- [WHAT YOU ARE ASKED TO DO]
Starting at the line that holds "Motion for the", set down each line through the end of the listing, exactly as written and with nothing added.

- [INFORMATION SHOWN]
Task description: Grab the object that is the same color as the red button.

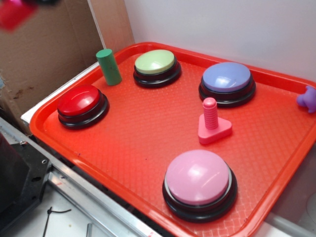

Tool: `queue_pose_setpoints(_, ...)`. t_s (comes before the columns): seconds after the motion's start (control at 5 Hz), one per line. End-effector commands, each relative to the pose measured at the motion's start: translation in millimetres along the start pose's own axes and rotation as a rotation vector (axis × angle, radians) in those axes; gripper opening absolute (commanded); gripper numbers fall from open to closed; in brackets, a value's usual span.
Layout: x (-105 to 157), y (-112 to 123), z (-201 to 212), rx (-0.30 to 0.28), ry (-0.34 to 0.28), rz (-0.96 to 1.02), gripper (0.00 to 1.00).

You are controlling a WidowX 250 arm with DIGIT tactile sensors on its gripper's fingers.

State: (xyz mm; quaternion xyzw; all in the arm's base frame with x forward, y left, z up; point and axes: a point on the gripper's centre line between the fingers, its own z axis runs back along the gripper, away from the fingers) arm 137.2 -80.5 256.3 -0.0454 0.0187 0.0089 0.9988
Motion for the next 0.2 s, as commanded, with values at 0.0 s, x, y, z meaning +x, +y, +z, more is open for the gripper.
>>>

- [RESULT BELOW]
Motion for the next 0.2 s, as commanded, with values at 0.0 s, x, y, z meaning +x, +y, +z, more is open for the gripper.
>>>

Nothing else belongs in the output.